返済の財源になるものは差し押さえされ、任意売却などによって資産処分され、債権者への返済原資に補填されます。
債務者は99万円までの預金は残すことができ、また、家財も生活に必要なものは残すことができます。売却して20万円以上になるような資産は処分する必要があり、その処分の決定などに時間を要することになります。
資産処分が行われないと破産手続きが進みませんので、多くの時間と手間を要することを確認しなければなりません。
2.自己破産に要する期間
資産が無い方でも最速で4ヶ月、通常は半年程度、自己破産が完了するまで時間を要します。
資産が多い方はさらに時間がかかる場合があります。
自己破産に時間がかかる要因として、手続きそのものも多少は時間がかかりますが、任意売却などの資産処分に時間がかかります。
提出書類を集めるのも時間がかかりますが、こちらはどちらかと言えば手間がかかります。

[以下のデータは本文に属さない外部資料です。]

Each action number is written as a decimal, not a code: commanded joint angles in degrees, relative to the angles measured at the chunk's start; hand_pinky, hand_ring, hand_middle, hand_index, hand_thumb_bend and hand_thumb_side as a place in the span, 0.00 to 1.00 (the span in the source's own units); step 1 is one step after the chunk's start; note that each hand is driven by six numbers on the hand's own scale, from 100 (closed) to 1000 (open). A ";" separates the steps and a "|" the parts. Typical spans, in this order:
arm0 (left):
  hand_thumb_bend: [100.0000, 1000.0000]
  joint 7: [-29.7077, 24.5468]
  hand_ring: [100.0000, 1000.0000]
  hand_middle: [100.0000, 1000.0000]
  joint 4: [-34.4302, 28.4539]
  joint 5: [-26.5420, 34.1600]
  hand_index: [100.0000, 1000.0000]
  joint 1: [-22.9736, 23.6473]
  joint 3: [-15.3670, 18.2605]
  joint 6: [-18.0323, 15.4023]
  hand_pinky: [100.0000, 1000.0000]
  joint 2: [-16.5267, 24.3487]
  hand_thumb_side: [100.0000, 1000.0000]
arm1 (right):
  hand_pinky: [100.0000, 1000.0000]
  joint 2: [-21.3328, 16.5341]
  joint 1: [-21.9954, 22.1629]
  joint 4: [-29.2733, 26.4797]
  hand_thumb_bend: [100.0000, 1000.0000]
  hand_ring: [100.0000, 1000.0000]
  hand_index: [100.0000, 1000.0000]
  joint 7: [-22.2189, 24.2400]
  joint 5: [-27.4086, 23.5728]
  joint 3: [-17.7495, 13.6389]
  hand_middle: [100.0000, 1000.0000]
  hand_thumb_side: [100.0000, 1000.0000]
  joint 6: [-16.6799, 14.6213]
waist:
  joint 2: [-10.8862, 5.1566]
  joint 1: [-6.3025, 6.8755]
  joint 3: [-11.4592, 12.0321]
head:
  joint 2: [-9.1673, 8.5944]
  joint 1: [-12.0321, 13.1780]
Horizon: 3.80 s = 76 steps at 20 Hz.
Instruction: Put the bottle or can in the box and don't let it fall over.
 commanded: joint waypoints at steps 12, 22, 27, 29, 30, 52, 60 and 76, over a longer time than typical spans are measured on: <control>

役所や法務局へ行って書類を集めたりするので、移動なども大変です。
特に不動産などがある場合は売却にも時間がかかるので相当時間を要することは考えておくべきです。
3.免責不可になる可能性
免責とは借金帳消しとなることをいいますが、必ずしも借金免責が確実に行われるということではありません。
「免責不許可事由該当行為」に該当する場合、破産の申立を行って受理されたとしても全て免責とならない決定がなされることがあります。
- 虚偽
- 破産理由の虚偽説明があった場合
- 10年以内の免責決定
- 10年以内に免責決定された過去がある場合
- 隠蔽行為
- 金融資産の隠蔽が発覚した場合
- 過怠破産罪に該当する場合
- ギャンブル、賭博による著しい浪費
- 信用取引によるモノの処分
- クレジットカードでの買い物に対する即時の転売、質入れによる処分
自己破産による免責が決定されなかった場合は債権者との関係は続くことになりますので、任意整理など別の方法を検討しなければなりません。
以上、自己破産について解説しましたが、ご自身で行える自己破産とはいえかなりハードルは高いと考えられます。
それでもお金をかけないで債務整理を行うなら自己破産も選択肢の一つですが、手間と時間はかなりかかるので、任意整理による解決をまずは検討すべきです。